(Items from a dataset)

<<<<

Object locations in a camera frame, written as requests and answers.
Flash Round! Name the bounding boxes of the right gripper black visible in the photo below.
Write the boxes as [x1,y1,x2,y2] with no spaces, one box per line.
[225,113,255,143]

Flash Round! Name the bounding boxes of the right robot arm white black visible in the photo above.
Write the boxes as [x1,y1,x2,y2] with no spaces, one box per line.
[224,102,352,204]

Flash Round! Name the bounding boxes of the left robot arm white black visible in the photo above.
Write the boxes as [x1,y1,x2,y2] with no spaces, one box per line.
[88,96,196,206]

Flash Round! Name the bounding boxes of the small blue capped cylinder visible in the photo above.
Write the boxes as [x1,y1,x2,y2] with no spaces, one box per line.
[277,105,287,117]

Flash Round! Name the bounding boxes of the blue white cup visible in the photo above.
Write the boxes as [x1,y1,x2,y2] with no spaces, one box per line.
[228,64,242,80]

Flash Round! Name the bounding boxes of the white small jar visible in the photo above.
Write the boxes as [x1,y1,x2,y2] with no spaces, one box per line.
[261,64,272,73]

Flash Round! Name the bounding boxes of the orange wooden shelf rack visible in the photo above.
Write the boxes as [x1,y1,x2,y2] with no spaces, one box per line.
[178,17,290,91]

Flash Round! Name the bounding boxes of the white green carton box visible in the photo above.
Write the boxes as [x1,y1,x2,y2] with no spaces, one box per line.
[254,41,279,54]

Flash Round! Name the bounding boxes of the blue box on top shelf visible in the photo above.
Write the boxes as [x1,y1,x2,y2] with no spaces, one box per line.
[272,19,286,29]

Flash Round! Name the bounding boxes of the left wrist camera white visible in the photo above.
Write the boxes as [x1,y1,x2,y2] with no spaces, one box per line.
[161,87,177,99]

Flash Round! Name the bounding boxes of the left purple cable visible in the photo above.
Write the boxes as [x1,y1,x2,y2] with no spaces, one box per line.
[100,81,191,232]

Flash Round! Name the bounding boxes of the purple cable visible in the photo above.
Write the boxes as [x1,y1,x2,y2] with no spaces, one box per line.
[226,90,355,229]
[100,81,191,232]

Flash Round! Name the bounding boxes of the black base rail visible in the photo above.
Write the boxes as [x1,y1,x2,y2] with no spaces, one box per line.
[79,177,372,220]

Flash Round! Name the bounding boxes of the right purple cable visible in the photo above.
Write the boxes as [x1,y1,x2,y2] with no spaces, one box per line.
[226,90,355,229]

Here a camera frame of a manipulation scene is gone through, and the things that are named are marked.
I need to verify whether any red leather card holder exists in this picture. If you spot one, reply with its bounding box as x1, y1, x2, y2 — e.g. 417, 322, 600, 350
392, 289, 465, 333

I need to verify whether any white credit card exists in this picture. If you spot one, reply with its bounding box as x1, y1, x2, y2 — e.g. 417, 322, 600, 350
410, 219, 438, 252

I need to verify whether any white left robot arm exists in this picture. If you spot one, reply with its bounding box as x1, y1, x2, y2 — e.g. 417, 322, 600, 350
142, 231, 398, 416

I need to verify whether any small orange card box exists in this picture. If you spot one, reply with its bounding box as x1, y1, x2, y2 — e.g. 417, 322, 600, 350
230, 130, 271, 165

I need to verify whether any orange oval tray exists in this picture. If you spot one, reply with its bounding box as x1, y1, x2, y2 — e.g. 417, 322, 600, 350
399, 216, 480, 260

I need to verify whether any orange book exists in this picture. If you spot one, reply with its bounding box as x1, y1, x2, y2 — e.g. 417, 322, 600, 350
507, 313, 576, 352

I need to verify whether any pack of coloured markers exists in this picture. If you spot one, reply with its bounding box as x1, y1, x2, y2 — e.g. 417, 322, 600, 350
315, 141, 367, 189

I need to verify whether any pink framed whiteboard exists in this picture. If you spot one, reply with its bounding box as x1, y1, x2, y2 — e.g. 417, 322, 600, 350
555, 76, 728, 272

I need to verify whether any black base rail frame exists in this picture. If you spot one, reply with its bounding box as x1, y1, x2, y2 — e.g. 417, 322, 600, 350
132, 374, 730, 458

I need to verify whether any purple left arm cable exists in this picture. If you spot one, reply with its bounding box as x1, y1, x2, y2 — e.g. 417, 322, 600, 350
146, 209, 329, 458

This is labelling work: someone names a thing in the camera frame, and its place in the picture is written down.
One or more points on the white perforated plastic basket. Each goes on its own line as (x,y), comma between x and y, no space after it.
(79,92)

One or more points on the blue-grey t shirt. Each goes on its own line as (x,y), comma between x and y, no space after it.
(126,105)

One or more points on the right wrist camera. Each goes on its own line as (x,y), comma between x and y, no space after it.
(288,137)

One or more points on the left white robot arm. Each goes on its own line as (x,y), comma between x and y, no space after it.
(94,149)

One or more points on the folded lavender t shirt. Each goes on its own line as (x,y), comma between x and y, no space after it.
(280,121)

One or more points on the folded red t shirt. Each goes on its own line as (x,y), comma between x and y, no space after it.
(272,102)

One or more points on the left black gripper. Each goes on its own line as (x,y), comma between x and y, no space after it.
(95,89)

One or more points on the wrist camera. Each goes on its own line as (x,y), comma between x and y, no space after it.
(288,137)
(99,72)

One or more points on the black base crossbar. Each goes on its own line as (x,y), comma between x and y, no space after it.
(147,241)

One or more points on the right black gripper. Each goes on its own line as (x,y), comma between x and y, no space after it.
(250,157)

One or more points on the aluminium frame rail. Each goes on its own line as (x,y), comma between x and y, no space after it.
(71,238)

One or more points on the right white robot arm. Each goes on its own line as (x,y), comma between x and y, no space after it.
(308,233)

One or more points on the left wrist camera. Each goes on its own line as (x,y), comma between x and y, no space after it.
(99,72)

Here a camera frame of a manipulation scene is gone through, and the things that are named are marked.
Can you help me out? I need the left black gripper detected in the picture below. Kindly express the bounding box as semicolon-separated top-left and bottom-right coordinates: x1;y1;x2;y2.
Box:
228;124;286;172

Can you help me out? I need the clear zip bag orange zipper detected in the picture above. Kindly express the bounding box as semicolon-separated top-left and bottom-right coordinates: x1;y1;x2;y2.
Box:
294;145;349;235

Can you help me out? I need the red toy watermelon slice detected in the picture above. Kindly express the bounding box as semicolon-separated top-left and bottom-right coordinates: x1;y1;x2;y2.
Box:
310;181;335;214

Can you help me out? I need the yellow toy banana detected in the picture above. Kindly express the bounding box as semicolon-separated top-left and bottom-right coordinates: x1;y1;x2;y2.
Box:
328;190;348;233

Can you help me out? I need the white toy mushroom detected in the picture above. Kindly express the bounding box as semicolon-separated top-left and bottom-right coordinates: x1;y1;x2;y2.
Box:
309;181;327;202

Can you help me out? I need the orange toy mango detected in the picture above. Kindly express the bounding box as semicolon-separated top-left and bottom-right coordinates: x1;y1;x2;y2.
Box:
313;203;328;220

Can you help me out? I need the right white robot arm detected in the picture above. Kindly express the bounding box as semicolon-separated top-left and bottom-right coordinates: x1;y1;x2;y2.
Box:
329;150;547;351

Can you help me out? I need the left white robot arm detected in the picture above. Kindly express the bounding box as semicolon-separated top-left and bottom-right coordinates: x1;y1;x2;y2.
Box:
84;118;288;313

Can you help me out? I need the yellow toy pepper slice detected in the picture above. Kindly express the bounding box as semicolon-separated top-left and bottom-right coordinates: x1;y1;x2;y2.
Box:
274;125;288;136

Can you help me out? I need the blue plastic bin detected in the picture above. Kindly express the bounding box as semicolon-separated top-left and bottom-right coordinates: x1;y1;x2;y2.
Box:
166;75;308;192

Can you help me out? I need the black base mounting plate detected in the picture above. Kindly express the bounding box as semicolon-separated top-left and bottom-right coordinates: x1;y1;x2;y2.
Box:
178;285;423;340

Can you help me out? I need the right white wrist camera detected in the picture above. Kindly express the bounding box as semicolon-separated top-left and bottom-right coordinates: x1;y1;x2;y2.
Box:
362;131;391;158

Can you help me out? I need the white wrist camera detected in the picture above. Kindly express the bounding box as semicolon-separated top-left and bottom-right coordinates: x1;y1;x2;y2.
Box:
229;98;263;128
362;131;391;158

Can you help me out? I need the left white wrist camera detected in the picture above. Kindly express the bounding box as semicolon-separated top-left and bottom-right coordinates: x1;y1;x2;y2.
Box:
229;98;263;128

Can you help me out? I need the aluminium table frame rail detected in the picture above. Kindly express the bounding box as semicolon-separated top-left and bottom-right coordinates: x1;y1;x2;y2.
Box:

>>>>

What is required: Retype only this portion of the data above: the line containing "Flash Round! Name the bounding boxes of the white small", the line containing "Flash Round! Name the bounding boxes of the orange", and all lines between them, exactly.

Response area:
Flash Round! Name the bounding boxes of the white small jar visible in the photo above.
Write the boxes as [x1,y1,x2,y2] with no spaces, one box per line.
[261,64,272,73]

Flash Round! Name the bounding boxes of the orange wooden shelf rack visible in the photo above.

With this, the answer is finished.